__Task objective__:
Since only part of the material below is wanted, output exactly the lines from the one with "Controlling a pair" up to and including the one with "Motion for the".

────────────────────

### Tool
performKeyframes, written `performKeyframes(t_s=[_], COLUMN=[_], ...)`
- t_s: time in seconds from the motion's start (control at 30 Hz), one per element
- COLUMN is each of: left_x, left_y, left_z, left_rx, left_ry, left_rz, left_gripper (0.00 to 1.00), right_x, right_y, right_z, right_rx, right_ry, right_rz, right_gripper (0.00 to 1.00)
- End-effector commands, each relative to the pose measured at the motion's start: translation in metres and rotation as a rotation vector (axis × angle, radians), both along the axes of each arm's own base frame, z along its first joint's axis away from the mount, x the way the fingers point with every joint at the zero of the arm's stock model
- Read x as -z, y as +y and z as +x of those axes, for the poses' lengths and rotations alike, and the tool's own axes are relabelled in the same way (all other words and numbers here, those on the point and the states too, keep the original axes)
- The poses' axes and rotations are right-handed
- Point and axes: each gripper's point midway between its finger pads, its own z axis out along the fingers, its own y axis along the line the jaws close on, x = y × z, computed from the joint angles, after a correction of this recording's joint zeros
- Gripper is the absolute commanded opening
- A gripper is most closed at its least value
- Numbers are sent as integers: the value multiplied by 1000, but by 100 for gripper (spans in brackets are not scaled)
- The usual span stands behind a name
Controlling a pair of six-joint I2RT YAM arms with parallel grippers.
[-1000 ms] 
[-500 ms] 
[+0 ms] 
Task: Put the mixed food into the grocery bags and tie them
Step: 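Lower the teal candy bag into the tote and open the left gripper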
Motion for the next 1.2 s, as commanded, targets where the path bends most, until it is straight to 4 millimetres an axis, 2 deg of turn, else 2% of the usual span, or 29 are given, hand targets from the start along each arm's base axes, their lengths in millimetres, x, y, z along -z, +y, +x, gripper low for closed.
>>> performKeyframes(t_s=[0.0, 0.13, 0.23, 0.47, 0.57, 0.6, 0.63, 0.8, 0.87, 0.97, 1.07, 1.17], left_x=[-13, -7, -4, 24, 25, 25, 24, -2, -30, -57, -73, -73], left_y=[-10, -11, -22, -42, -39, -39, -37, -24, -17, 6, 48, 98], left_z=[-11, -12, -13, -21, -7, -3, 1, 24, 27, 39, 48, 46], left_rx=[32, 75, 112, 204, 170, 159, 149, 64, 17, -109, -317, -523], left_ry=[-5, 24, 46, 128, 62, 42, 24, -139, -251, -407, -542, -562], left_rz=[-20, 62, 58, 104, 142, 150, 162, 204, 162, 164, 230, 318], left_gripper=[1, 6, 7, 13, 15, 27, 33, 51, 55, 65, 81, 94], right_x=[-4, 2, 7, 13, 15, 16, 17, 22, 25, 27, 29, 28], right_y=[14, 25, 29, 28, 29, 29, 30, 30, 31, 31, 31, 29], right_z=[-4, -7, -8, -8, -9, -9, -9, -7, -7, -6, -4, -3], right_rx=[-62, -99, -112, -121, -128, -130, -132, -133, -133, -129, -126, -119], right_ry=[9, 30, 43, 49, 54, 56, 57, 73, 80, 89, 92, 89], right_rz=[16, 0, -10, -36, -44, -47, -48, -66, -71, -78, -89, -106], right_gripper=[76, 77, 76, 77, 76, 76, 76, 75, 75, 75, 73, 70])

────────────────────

__Answer to the problem__:
Controlling a pair of six-joint I2RT YAM arms with parallel grippers.
[-1000 ms] 
[-500 ms] 
[+0 ms] 
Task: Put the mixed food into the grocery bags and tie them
Step: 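Lower the teal candy bag into the tote and open the left gripper
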Motion for the next 1.2 s, as commanded, targets where the path bends most, until it is straight to 4 millimetres an axis, 2 deg of turn, else 2% of the usual span, or 29 are given, hand targets from the start along each arm's base axes, their lengths in millimetres, x, y, z along -z, +y, +x, gripper low for closed.

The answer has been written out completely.